## Work request:
Copy out the data below as written; omit any images.

## Given information:

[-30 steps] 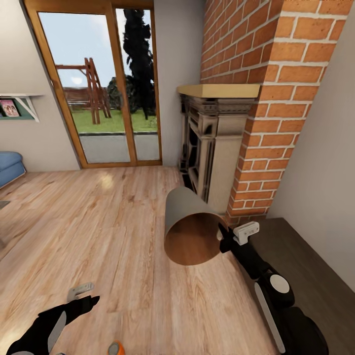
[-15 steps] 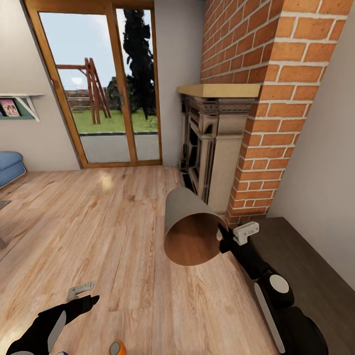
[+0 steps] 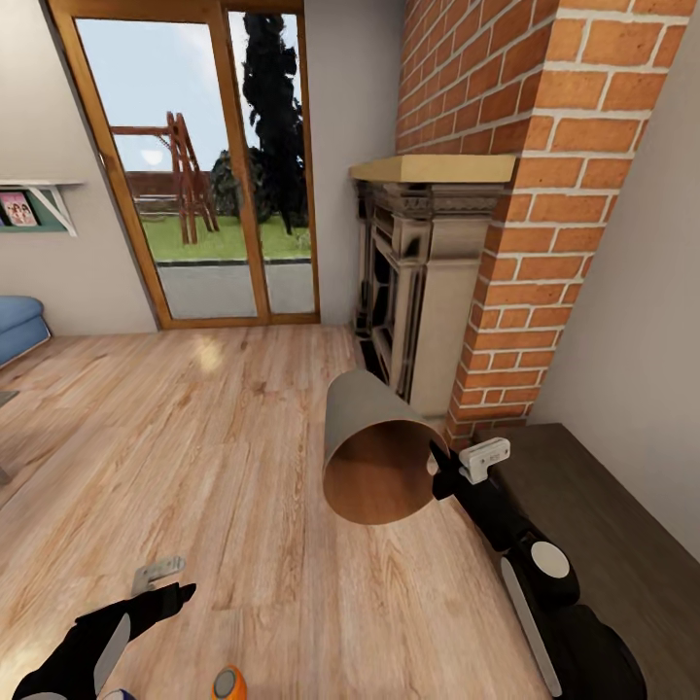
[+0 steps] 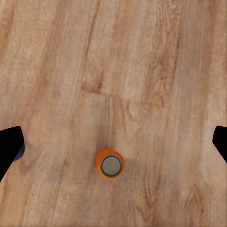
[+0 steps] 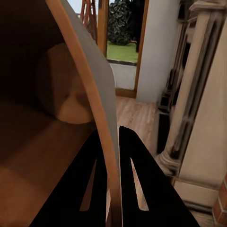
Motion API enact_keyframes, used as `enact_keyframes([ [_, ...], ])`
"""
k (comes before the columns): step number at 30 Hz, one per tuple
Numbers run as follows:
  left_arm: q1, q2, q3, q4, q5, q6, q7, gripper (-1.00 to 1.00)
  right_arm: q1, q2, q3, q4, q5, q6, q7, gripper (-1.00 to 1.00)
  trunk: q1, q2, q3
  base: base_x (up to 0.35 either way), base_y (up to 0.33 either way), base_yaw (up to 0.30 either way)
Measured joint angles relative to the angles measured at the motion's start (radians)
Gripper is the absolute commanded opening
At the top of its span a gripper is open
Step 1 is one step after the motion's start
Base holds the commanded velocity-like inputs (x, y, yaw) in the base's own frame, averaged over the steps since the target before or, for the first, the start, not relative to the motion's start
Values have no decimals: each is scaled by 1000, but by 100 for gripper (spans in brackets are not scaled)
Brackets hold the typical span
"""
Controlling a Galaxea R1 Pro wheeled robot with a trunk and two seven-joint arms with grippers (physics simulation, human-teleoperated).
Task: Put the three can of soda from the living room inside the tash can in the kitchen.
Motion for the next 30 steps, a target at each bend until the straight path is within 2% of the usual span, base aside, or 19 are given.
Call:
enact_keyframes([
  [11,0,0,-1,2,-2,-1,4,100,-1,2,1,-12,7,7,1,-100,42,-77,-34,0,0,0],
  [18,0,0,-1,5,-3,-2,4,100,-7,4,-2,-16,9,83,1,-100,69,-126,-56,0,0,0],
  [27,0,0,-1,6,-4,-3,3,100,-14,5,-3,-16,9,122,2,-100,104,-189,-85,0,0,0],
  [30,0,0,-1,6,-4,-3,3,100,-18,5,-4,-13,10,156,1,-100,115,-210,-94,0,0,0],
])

## Problem solution:
[-30 steps] 
[-15 steps] 
[+0 steps] 
[+0 steps] 
[+0 steps] 
Motion API enact_keyframes, used as `enact_keyframes([ [_, ...], ])`
"""
k (comes before the columns): step number at 30 Hz, one per tuple
Numbers run as follows:
  left_arm: q1, q2, q3, q4, q5, q6, q7, gripper (-1.00 to 1.00)
  right_arm: q1, q2, q3, q4, q5, q6, q7, gripper (-1.00 to 1.00)
  trunk: q1, q2, q3
  base: base_x (up to 0.35 either way), base_y (up to 0.33 either way), base_yaw (up to 0.30 either way)
Measured joint angles relative to the angles measured at the motion's start (radians)
Gripper is the absolute commanded opening
At the top of its span a gripper is open
Step 1 is one step after the motion's start
Base holds the commanded velocity-like inputs (x, y, yaw) in the base's own frame, averaged over the steps since the target before or, for the first, the start, not relative to the motion's start
Values have no decimals: each is scaled by 1000, but by 100 for gripper (spans in brackets are not scaled)
Brackets hold the typical span
"""
Controlling a Galaxea R1 Pro wheeled robot with a trunk and two seven-joint arms with grippers (physics simulation, human-teleoperated).
Task: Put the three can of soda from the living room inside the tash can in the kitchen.
Motion for the next 30 steps, a target at each bend until the straight path is within 2% of the usual span, base aside, or 19 are given.
Call:
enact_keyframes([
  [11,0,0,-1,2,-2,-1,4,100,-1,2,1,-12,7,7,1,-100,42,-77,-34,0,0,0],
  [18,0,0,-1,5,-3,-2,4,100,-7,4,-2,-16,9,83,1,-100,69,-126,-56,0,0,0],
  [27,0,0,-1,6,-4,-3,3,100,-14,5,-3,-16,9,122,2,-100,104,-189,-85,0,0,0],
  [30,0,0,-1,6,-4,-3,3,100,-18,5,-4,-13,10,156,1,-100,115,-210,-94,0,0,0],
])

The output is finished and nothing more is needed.